::: DATA RECORDS :::

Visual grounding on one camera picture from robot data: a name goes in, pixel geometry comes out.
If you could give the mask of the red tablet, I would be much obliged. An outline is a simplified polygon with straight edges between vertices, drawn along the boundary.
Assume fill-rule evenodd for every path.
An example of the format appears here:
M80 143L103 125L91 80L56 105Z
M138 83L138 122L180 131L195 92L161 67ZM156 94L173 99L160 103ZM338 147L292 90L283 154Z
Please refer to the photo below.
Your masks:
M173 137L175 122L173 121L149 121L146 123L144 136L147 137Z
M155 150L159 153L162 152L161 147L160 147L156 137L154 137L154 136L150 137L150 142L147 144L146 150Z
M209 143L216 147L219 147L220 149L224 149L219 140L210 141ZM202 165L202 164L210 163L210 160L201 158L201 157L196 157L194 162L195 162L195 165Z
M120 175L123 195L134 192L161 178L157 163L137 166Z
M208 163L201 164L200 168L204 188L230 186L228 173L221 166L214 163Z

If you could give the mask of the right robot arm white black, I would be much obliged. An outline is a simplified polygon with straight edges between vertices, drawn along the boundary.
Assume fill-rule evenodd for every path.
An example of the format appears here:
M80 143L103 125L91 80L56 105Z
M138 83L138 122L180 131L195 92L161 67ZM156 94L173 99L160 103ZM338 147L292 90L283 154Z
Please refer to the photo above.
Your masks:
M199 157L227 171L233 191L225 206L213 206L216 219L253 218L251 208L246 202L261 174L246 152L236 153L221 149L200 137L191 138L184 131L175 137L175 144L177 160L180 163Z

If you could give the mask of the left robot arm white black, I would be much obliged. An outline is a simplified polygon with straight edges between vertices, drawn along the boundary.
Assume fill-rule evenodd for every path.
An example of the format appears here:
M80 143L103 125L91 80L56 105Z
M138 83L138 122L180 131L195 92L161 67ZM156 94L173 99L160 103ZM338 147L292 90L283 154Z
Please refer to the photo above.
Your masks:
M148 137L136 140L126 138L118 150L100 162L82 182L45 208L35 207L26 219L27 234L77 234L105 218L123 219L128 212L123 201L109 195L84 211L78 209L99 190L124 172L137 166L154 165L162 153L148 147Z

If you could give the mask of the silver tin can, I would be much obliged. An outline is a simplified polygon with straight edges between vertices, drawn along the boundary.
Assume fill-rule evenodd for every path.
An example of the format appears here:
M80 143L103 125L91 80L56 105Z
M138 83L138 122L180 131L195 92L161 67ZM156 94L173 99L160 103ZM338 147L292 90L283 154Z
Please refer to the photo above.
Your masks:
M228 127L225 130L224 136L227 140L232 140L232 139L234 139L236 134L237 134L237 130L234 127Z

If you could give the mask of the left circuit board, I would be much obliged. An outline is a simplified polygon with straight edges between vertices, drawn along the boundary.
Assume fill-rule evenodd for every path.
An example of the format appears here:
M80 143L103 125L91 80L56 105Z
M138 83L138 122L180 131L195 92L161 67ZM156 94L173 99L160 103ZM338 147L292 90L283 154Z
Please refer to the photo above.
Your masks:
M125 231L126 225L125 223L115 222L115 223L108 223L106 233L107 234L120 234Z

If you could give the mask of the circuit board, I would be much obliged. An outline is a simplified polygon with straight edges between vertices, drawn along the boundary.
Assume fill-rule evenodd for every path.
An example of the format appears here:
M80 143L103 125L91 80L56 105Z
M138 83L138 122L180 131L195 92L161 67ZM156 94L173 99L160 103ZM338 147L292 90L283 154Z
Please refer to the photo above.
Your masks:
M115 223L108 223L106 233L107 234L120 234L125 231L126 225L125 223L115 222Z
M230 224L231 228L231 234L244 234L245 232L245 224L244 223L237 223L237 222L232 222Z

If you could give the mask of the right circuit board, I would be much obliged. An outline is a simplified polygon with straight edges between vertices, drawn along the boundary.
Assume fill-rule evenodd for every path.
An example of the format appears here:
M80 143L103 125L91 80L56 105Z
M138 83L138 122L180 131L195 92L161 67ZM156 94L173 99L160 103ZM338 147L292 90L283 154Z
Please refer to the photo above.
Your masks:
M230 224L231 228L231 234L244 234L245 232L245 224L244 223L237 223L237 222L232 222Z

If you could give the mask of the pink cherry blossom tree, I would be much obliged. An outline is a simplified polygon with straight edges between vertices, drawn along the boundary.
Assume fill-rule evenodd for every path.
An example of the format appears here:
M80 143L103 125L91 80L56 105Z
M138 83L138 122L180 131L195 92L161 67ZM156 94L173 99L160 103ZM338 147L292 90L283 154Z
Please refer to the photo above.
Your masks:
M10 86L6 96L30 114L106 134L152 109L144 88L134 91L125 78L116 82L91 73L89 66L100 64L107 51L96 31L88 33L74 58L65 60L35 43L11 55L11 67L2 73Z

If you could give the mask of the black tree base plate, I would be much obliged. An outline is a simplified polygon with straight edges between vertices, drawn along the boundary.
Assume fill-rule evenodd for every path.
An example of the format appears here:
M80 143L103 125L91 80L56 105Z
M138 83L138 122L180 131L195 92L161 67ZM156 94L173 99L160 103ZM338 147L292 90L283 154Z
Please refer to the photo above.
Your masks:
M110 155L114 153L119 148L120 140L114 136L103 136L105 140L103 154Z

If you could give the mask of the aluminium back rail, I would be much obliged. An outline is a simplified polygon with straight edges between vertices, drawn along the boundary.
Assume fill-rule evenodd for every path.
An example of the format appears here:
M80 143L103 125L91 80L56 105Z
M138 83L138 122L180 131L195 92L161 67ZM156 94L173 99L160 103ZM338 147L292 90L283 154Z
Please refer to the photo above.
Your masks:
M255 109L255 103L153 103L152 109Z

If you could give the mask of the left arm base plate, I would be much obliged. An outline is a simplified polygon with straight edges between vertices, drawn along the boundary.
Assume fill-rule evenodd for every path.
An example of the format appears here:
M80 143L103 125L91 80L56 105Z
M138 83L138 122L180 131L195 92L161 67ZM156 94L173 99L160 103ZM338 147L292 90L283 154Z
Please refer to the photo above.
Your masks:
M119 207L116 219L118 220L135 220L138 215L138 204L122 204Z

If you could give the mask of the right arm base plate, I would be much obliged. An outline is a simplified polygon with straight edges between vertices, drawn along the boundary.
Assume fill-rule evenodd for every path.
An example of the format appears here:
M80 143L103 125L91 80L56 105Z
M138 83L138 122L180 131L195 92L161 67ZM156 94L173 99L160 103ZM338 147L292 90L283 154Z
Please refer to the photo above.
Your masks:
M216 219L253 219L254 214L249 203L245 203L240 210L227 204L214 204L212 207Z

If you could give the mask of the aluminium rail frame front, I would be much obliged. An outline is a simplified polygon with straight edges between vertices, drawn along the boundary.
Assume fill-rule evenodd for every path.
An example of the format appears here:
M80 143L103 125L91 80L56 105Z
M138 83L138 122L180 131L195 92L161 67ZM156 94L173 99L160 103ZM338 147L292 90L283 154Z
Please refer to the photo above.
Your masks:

:::

**WORK ITEM:** Exactly how many lines in the data above contain the word "aluminium"? Respond with the number and nothing more.

**RESULT OF THE EXERCISE:** 2